La main sur la poignée de la porte, je m'immobilise et fais volte-face sur lui. Il ne peut pas être sérieux.

— A près de mille ans, j'ai envie de me reposer.

— Vous n'avez été empereur que vingt ans !

— Je ne suis pas fait pour occuper ce poste, dit-il. Et maintenant que tu es toute puissante, je considère que ma mission touche à sa fin.

— Vous ne pouvez pas me faire ça...

Galford se rencogne dans son fauteuil et place ses mains en cathédrale.

— Je te laisse deux années pour te former au métier. Tu auras largement le temps de te faire à l'idée.

De me faire à l'idée ? J'ai envie de le tuer ! A l'entendre, on croirait qu'il parle d'un poste de travail lambda ! Ce n'est pas de la pâte que je vais devoir pétrir ! Pourquoi ne puis-je pas ouvrir ma pâtisserie à Atlazas ? C'est quelque chose que je sais faire au moins ! Je sens que je vais vomir. Les jambes flageolantes, je retourne m'asseoir et vide d'un trait l'espèce de boue malodorante.

— Je ne suis pas prête, dis-je en reposant brutalement le verre.

Galford ne démord pas. Les doigts entrelacés, et les coudes posés sur chaque bras de son fauteuil, il se penche en avant avec soupir.

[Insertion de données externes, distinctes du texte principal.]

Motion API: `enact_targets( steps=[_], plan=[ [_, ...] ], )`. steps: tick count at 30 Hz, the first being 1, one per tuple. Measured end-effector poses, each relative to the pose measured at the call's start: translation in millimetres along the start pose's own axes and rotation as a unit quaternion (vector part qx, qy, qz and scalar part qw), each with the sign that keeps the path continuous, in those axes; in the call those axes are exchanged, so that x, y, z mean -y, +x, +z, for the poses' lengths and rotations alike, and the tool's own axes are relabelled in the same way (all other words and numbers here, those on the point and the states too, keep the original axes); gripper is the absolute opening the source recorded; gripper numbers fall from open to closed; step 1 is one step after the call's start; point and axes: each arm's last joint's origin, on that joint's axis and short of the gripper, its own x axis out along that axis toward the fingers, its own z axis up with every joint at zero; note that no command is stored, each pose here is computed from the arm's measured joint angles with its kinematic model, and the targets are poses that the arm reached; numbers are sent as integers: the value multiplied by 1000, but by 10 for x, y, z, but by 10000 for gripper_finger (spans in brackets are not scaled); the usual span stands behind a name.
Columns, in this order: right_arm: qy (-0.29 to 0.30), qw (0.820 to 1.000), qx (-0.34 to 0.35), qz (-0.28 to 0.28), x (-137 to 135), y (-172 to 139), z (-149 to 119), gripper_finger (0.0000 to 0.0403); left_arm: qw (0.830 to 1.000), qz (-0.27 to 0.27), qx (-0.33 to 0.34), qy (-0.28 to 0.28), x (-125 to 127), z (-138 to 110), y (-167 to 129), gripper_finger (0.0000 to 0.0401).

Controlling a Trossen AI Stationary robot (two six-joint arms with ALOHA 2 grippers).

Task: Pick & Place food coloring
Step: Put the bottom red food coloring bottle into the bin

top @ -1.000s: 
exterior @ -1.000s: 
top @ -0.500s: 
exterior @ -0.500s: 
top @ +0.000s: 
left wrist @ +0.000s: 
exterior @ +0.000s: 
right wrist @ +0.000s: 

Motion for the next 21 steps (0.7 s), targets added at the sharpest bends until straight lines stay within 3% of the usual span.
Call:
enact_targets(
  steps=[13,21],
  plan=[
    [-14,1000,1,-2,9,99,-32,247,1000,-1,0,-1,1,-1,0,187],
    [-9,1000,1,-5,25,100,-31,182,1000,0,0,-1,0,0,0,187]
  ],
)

— Dans quelques jours, les chefs des clans et les capitaines de chaque division de l'EPA se rassemblent pour un conseil suite aux événements tragiques qui ont frappé le continent. Ce sera ton premier pas dans le rôle que tu occuperas pendant des siècles. Nous aurons aussi l'inauguration d'un monument à la mémoire de ceux qui ont perdu la vie près de la plage du Cœur d'Atlazas, tu devras bien évidemment y participer et dire quelques mots pour les familles.

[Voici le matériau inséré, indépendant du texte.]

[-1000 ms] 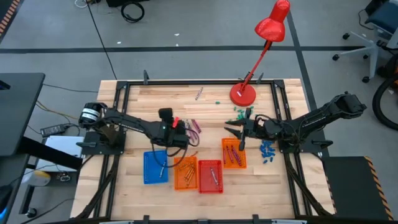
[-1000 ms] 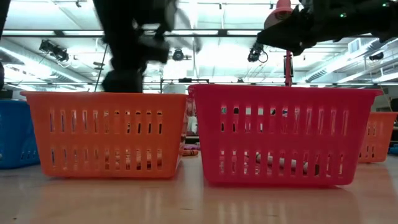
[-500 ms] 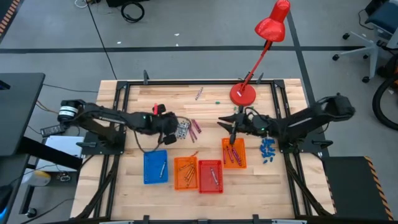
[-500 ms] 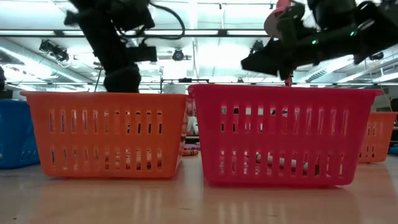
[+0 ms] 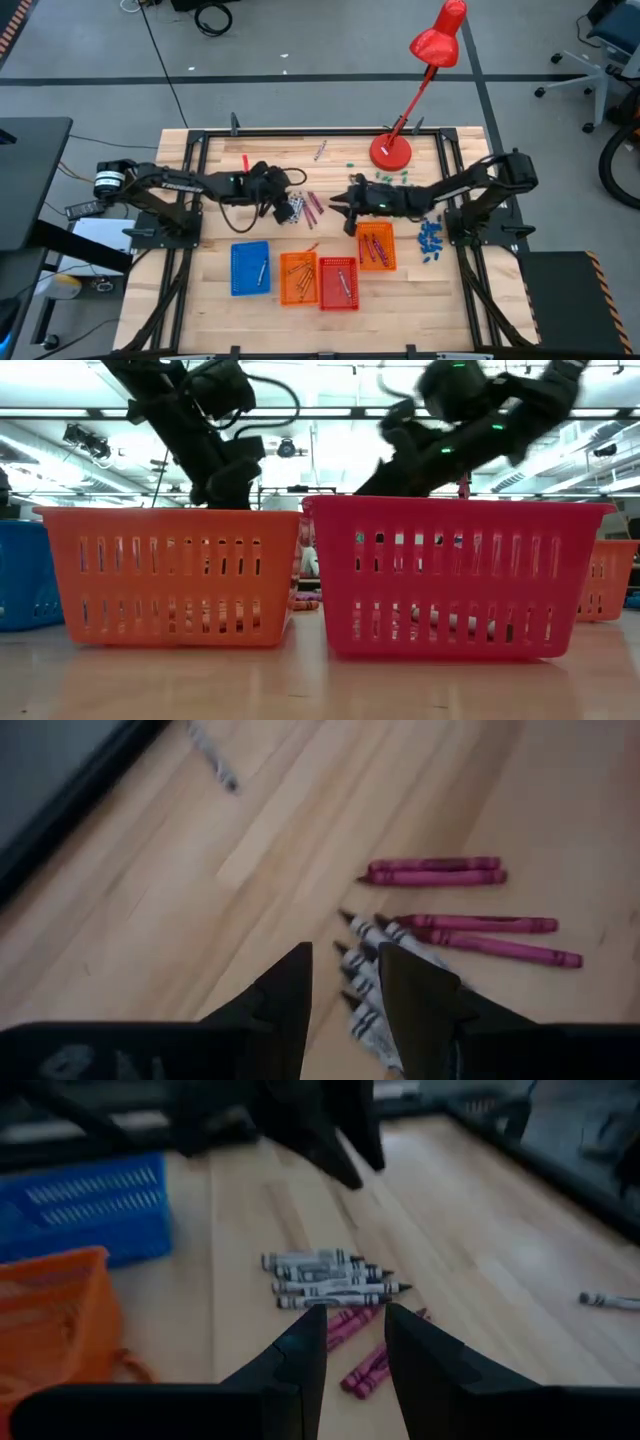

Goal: Sort crayons
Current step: Put the black crayon into the blue bin

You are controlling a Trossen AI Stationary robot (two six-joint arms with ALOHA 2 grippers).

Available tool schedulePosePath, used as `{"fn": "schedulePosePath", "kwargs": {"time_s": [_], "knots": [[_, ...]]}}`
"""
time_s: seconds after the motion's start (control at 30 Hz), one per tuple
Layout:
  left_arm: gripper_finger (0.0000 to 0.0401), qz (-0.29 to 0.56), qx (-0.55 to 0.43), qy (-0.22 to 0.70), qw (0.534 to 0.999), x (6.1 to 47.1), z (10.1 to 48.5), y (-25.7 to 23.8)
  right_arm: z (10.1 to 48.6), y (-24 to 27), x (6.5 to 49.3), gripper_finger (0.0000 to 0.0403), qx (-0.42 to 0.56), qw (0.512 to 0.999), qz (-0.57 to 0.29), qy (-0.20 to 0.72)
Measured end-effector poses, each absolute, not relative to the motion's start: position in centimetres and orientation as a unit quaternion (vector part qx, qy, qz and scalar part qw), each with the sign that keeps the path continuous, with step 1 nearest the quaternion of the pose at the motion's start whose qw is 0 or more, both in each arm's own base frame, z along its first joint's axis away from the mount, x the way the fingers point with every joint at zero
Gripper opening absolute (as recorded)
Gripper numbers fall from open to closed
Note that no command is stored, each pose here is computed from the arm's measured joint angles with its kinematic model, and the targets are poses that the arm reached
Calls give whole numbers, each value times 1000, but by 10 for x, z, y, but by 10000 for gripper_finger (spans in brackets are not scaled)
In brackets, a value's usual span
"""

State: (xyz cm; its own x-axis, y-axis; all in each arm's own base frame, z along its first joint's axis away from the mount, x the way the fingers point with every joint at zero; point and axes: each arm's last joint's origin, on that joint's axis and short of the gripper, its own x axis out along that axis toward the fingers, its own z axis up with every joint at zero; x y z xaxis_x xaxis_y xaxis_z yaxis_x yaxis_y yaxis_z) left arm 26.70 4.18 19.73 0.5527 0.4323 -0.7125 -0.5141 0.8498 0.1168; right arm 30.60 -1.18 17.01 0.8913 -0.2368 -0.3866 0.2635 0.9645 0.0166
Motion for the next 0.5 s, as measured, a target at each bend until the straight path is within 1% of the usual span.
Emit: {"fn": "schedulePosePath", "kwargs": {"time_s": [0.07, 0.17, 0.27, 0.4, 0.5], "knots": [[130, 259, -33, 383, 886, 269, 199, 35, 172, -15, 314, 110, 33, 963, -128, 235], [130, 246, -14, 384, 890, 270, 199, 26, 176, -17, 328, 110, 34, 956, -122, 264], [130, 242, -12, 397, 885, 268, 197, 21, 177, -18, 339, 110, 30, 954, -121, 274], [130, 249, -64, 418, 871, 264, 192, 22, 181, -18, 338, 110, 29, 954, -121, 275], [130, 277, -113, 427, 853, 260, 188, 26, 183, -17, 336, 110, 28, 954, -120, 273]]}}
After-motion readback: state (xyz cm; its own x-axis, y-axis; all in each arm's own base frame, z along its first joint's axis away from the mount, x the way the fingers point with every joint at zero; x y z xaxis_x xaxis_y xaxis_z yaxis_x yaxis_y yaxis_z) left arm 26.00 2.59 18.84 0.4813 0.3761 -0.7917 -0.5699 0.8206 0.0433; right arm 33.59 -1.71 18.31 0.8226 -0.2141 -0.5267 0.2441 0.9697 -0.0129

Je le dévisage, la bouche béante. Il ne peut pas être sérieux. C'est beaucoup trop tôt ! Je viens à peine d'apprendre à parler l'atlazasien, je ne connais que très peu de choses de ce monde. Je vais faire une piètre impératrice. Je déglutis. Il faut que je me remettre sérieusement à retourner en cours.

— Je ne peux pas, murmuré-je, la bouche sèche, vous ne vous imaginez pas l'ampleur des lacunes que j'ai sur la culture atlazasienne. Deux ans c'est trop court pour...

— Ce n'est pas négociable, tranche Galford d'un ton catégorique.

Je lève des yeux implorant vers lui mais ses pupilles blanches si distinctive de la famille Golkindor reste plus froid que la glace.

— Il faut que je sorte d'ici.

— J'ai déjà envoyé une lettre à Alx pour lui faire part de la date et de l'heure de la réunion, me lance-t-il quand je quitte le bureau en essuyant du dos de la main ma bouche.

J'ai le cœur qui bat à cent à l'heure et la boue dans mon estomac est lourde. Dans la salle de réception, la fête bat toujours son plein mais je ne suis plus d'humeur à jouer la comédie. Je traverse le vestibule et évite Mala Marbleduc qui cherche quelqu'un des yeux. Probablement l'empereur. Mes talons claquent sur le carrelage du couloir aux murs d'une hauteur vertigineuse. Juste à l'entrée, j'ouvre le placard où sont rangés les sacs des invités. Je récupère mes affaires et sors du palais en prenant soin de cacher ma peau. Il n'y a que très peu de gens dans ce coin du jardin et ils ne me prêtent aucune attention. Je passe devant l'arbre blanc, en ralentissant le pas comme toujours à chaque fois que je le vois avant de me remettre à marcher vite. Les manches longues de ma robe couvrent mes bras mais mon visage est exposé. Il n'y a pas de temps à perdre. Je repère la longue voiture rouge sombre de Lhinck et pousse un soupir en voyant que quelqu'un m'y attend. Assis sur le capot, Leighton allume une cigarette avec le bout de son pouce enflammé et s'amuse à faire des cercles avec la fumée. La lune révèle la teinte argentée de sa peau d'atlazasien, mon oncle et jumeau de mon père tourne ses pupilles couleur miel vers moi en étirant ses lèvres dans un sourire froid. La dernière fois que je l'ai vu, j'ai failli le tuer. Il coince la fine cigarette noire entre ses lèvres et fit quelques pas vers moi.

— On ne dit pas bonjour à son vieil oncle ? me lance-t-il de sa voix rauque.